Kendine Ait Bir Oda: Virginia Woolf
Feminist hareketin ilk kitaplarından biriyle tanışın.. Virginia Woolf , belki de en çok tartışmaya yol açan eseri, Kendine Ait Bir Oda'da kadın ve erkek arasında yıllarca sıkışıp kalmış olan soruları yanıtlıyor. Erkeklerin ''Bizim kadar düşünme yetisine sahip olduğunuzu söylüyorsunuz, madem öyle neden Shakespeare gibi bir deha çıkaramadınız?'' sorusuna karşılık Woolf, kadınlara ''para kazanın, kendinize ait ayrı bir oda ve boş zaman yaratın.

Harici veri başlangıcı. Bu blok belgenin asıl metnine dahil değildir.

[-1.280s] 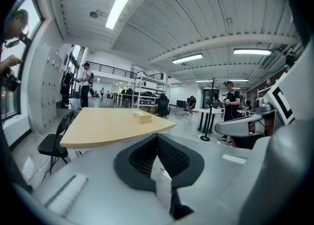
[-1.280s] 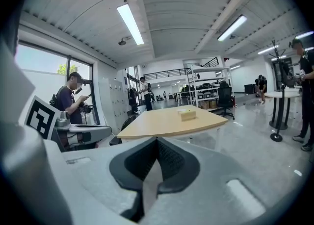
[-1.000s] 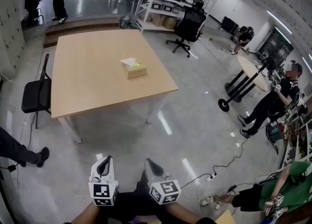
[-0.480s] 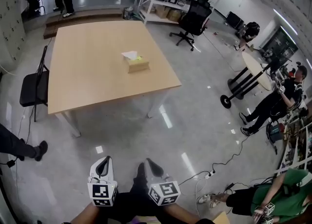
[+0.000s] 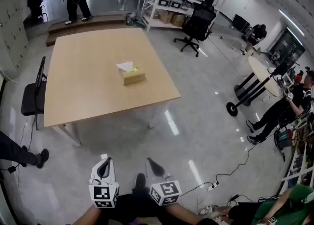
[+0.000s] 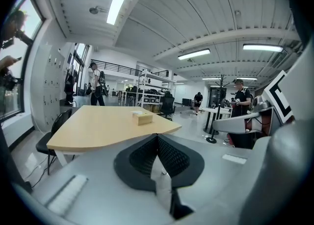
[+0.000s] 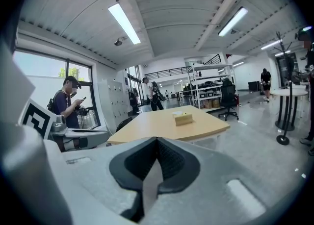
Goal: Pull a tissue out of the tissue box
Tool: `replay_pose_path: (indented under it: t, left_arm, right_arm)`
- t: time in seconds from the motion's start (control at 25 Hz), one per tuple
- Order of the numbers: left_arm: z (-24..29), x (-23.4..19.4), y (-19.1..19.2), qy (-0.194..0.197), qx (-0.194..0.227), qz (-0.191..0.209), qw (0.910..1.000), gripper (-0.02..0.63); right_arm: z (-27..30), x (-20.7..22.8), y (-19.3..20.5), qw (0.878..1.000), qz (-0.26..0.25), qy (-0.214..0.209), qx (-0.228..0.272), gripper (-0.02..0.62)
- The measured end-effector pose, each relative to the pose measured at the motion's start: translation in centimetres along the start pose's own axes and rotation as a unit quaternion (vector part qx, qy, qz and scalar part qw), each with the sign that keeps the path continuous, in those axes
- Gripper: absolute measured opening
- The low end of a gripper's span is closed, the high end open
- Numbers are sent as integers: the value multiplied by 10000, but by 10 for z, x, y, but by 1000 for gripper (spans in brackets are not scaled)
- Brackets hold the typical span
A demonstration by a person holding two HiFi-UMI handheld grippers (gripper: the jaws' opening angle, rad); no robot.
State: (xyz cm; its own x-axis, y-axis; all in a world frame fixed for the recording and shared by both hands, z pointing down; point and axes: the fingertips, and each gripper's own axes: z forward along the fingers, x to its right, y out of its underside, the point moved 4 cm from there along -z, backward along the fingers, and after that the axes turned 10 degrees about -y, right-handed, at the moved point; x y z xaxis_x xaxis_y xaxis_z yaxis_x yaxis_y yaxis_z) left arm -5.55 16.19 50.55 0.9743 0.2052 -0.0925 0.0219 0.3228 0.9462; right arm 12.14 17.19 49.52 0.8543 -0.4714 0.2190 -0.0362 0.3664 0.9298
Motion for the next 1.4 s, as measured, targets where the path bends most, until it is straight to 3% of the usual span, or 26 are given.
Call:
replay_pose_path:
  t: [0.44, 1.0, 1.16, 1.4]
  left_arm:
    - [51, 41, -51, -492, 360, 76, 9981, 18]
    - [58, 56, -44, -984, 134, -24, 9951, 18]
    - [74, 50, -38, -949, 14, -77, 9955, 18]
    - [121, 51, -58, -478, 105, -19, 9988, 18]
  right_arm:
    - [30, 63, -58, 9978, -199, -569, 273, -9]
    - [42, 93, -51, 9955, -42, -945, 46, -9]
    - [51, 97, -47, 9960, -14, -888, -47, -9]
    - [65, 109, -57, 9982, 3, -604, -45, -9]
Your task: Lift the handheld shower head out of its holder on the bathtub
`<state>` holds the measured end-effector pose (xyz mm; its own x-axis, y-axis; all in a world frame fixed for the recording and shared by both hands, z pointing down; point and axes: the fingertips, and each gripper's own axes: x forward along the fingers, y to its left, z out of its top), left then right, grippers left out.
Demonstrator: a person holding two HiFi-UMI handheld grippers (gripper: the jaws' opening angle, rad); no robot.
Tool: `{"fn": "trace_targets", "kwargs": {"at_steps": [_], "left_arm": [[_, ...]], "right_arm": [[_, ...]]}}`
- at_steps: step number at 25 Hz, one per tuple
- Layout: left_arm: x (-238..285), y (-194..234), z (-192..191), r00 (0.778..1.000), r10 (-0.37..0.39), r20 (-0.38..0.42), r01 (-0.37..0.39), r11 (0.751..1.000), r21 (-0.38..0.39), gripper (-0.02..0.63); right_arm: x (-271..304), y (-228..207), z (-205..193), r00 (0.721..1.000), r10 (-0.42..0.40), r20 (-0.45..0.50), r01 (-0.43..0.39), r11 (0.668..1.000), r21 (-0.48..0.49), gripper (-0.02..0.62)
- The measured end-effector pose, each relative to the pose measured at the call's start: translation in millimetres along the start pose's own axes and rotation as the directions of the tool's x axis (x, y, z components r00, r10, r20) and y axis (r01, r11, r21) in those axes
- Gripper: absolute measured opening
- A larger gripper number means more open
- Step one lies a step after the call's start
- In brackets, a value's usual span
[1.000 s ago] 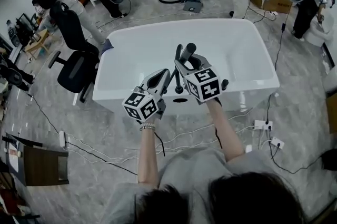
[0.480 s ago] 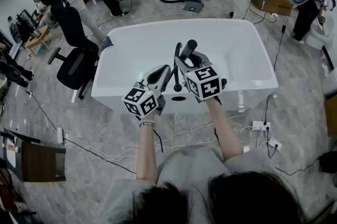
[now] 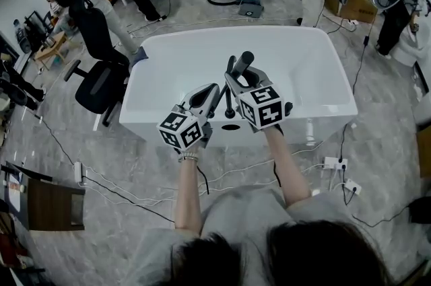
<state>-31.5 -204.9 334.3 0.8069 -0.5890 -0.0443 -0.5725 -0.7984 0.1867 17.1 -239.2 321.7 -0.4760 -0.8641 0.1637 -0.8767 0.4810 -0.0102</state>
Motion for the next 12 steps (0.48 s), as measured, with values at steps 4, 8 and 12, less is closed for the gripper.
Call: {"fn": "trace_targets", "kwargs": {"at_steps": [4, 8, 12], "left_arm": [[0.4, -1.2, 0.7, 1.000, -0.007, 0.000, 0.007, 1.000, 0.000, 0.005], [-0.2, -1.5, 1.4, 1.000, -0.012, 0.002, 0.012, 1.000, 0.001, 0.005], [-1.3, -3.5, 0.9, 1.000, -0.014, 0.004, 0.014, 1.000, 0.004, 0.005]], "right_arm": [[0.1, 1.1, 1.2, 1.000, 0.001, 0.002, -0.001, 1.000, 0.001, 0.132], [0.7, 2.2, 2.0, 1.000, -0.001, 0.005, 0.001, 1.000, 0.005, 0.132], [-1.5, 4.0, 1.2, 1.000, 0.000, 0.009, 0.000, 1.000, 0.005, 0.132]]}}
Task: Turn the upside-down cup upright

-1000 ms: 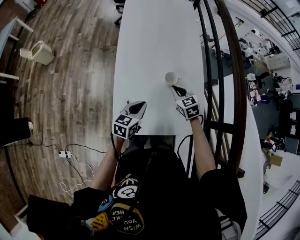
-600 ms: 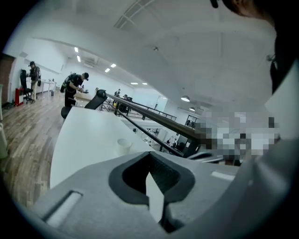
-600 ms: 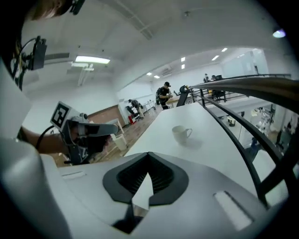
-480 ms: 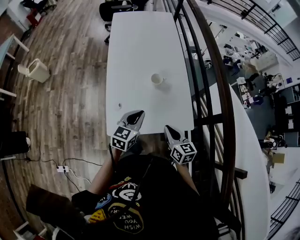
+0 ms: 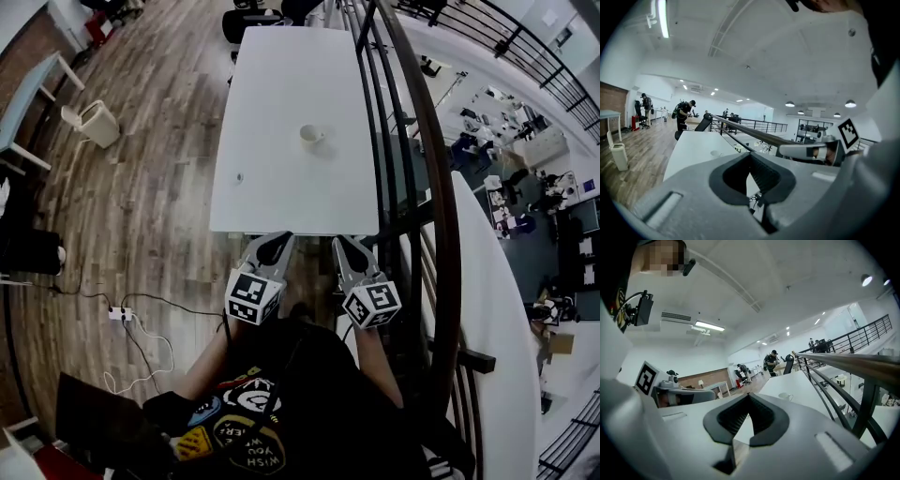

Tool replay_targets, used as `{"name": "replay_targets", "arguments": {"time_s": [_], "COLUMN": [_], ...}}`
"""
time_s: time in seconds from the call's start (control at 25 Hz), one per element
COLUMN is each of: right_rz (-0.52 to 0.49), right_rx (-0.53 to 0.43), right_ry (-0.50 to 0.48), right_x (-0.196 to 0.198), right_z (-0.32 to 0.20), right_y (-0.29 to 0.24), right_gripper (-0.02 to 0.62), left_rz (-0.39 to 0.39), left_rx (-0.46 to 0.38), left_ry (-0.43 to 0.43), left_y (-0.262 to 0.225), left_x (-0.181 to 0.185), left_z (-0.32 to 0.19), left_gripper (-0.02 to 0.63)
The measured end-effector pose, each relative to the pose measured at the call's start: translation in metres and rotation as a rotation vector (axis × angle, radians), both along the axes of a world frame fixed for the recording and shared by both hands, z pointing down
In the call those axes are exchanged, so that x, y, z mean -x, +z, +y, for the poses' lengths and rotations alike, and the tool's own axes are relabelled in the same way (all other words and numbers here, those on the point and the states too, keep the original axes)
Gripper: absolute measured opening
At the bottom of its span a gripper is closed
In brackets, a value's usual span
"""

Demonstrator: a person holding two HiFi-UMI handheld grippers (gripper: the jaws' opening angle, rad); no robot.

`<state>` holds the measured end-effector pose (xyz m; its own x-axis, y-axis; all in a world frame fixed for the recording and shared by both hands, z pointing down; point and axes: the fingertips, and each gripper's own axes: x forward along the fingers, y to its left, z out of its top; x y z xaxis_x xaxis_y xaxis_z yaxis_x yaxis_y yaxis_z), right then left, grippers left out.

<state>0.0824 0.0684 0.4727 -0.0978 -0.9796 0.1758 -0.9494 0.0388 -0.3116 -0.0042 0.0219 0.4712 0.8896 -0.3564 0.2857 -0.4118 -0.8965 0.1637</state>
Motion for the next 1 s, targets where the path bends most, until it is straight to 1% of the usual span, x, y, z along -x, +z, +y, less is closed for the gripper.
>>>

Ve yazın, erkekler ne der diye düşünmeden yazın.'' önerisini sunuyor. 'Kadınlar erkekler gibi yazıp erkekler gibi yaşar ya da erkeklere benzerse çok yazık olur, çünkü dünyanın büyüklüğü ve çeşitliliği göz önüne alındığında, iki cins bile yetersiz kalırken yalnızca bir tanesi ile nasıl idare deceğiz? Eğitim benzerlikler yerine ayrılıkları ortaya çıkarıp güçlendirmemeli midir?'' Bir monolog halinde ilerleyen kitapta, kadınlar bulaşık yıkamakla şiir yazmak arasında bir seçim yapmaya mecbur bırakılırlar ki bu çoğu zaman kadının insiyatifine bırakılmamaktadır. Yeteri kadar hak ve parası olmayan kadınlar 'iyi bir evlilik' yapmak adına seçimlerini bulaşık yıkamaktan, çocuk bakmaktan ve ütü yapmaktan yana kullanmaya bir anlamda mecbur bırakılırlar. “Yazmak istediklerinizi yazdığınız sürece önemli olan tek şey budur; bunun yüzyıllarca mı yoksa yalnızca saatlerce mi önemli kalacağını kimse söyleyemez. Ama kafanızda yarattığınız dünyanın tek bir telini, elinde gümüş bir kupa tutan bir başöğretmenin ya da bir ölçü defteri tutan profesörün sözüne uymak için gözden çıkarmak en aşağılık ihanettir ve eskiden insanların başına gelebilecek en büyük felaketler arasında sayılan bekaretin ve servetin gözden çıkarılması bunun yanında yalnızca bir pire ısırığı gibi kalır.” Ülkelerin binlerce kitaplık kütüphanelerine ise henüz kadınların girebilmesi ise mümkün değildir. Tüm bunlara karşılık Virginia Woolf kadınların 'kendine ait bir oda' sı olması gerektiğini savunur. Kadınların kendini hür ve mutlu hissedecekleri yegane yer, içlerini döktükleri bu yazı zamanlarıdır. Kadınlardan, kimin ne diyeceğini hiç düşünmeden, vazgeçmeden ve eleştirilere aldırmaksızın yazmalarını ister. Ancak bu şekilde kadın olabilecek ve kadın hareketinin içinde kalmayı başarabileceklerdir. "Kadınlar yüzyıllardır erkeği olduğundan iki kat daha büyük göstermenin tatlı gücüne sahip büyülü aynalar gibi hizmet etmişlerdir. Bu güç olmasaydı dünya bir bataklık ve vahşi bir ormandan ibaret olacaktı. Hiçbir savaşımızın zaferi bilinemeyecekti."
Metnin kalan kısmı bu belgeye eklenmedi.